*** DATA TO EXAMINE Section Begins ***

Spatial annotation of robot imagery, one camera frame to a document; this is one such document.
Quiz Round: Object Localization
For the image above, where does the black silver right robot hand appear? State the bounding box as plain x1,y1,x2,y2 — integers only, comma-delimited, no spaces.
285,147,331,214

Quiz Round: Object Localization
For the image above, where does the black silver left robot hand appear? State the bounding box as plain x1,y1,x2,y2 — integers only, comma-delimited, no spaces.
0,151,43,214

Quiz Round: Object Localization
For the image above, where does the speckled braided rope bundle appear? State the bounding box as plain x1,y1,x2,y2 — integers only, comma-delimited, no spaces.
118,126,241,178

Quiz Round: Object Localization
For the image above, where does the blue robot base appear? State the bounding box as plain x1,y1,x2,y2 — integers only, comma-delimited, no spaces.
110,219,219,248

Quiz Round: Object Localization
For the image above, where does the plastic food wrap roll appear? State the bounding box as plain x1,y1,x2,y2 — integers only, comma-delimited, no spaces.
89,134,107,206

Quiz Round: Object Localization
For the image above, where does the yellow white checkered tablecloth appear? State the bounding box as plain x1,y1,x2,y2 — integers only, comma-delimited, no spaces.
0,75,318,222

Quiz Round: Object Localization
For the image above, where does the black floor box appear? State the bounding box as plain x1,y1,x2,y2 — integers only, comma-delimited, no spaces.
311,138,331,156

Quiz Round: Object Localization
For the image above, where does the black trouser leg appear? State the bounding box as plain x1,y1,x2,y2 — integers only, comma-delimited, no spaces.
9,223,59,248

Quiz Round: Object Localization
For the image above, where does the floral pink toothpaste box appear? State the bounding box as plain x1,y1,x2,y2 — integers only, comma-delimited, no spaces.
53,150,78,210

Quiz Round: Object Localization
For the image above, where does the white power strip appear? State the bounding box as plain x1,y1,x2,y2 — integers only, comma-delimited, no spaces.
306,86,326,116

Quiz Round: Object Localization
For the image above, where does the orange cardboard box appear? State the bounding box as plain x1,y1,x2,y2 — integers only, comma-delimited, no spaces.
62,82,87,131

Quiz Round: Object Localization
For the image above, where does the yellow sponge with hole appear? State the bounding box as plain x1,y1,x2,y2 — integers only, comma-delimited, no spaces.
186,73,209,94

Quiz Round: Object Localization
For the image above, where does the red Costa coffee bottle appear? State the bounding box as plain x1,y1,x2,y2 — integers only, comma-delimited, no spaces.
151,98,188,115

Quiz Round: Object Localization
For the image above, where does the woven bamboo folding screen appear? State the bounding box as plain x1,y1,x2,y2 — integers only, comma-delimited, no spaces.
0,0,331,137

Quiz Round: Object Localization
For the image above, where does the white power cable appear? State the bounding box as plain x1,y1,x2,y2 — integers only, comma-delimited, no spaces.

*** DATA TO EXAMINE Section Ends ***

- _HOW TO COMPLETE THIS TASK_: Exactly reproduce all of the entries above.

- _WORKED SOLUTION_:
Spatial annotation of robot imagery, one camera frame to a document; this is one such document.
Quiz Round: Object Localization
For the image above, where does the black silver right robot hand appear? State the bounding box as plain x1,y1,x2,y2 — integers only, comma-delimited, no spaces.
285,147,331,214

Quiz Round: Object Localization
For the image above, where does the black silver left robot hand appear? State the bounding box as plain x1,y1,x2,y2 — integers only, comma-delimited, no spaces.
0,151,43,214

Quiz Round: Object Localization
For the image above, where does the speckled braided rope bundle appear? State the bounding box as plain x1,y1,x2,y2 — integers only, comma-delimited, no spaces.
118,126,241,178

Quiz Round: Object Localization
For the image above, where does the blue robot base appear? State the bounding box as plain x1,y1,x2,y2 — integers only, comma-delimited, no spaces.
110,219,219,248

Quiz Round: Object Localization
For the image above, where does the plastic food wrap roll appear? State the bounding box as plain x1,y1,x2,y2 — integers only, comma-delimited, no spaces.
89,134,107,206

Quiz Round: Object Localization
For the image above, where does the yellow white checkered tablecloth appear? State the bounding box as plain x1,y1,x2,y2 — integers only, comma-delimited, no spaces.
0,75,318,222

Quiz Round: Object Localization
For the image above, where does the black floor box appear? State the bounding box as plain x1,y1,x2,y2 — integers only, comma-delimited, no spaces.
311,138,331,156

Quiz Round: Object Localization
For the image above, where does the black trouser leg appear? State the bounding box as plain x1,y1,x2,y2 — integers only, comma-delimited, no spaces.
9,223,59,248

Quiz Round: Object Localization
For the image above, where does the floral pink toothpaste box appear? State the bounding box as plain x1,y1,x2,y2 — integers only, comma-delimited, no spaces.
53,150,78,210

Quiz Round: Object Localization
For the image above, where does the white power strip appear? State the bounding box as plain x1,y1,x2,y2 — integers only, comma-delimited, no spaces.
306,86,326,116

Quiz Round: Object Localization
For the image above, where does the orange cardboard box appear? State the bounding box as plain x1,y1,x2,y2 — integers only, comma-delimited, no spaces.
62,82,87,131

Quiz Round: Object Localization
For the image above, where does the yellow sponge with hole appear? State the bounding box as plain x1,y1,x2,y2 — integers only, comma-delimited, no spaces.
186,73,209,94

Quiz Round: Object Localization
For the image above, where does the red Costa coffee bottle appear? State the bounding box as plain x1,y1,x2,y2 — integers only, comma-delimited, no spaces.
151,98,188,115

Quiz Round: Object Localization
For the image above, where does the woven bamboo folding screen appear? State the bounding box as plain x1,y1,x2,y2 — integers only, comma-delimited, no spaces.
0,0,331,137

Quiz Round: Object Localization
For the image above, where does the white power cable appear? State the bounding box as plain x1,y1,x2,y2 — integers only, comma-delimited, no spaces.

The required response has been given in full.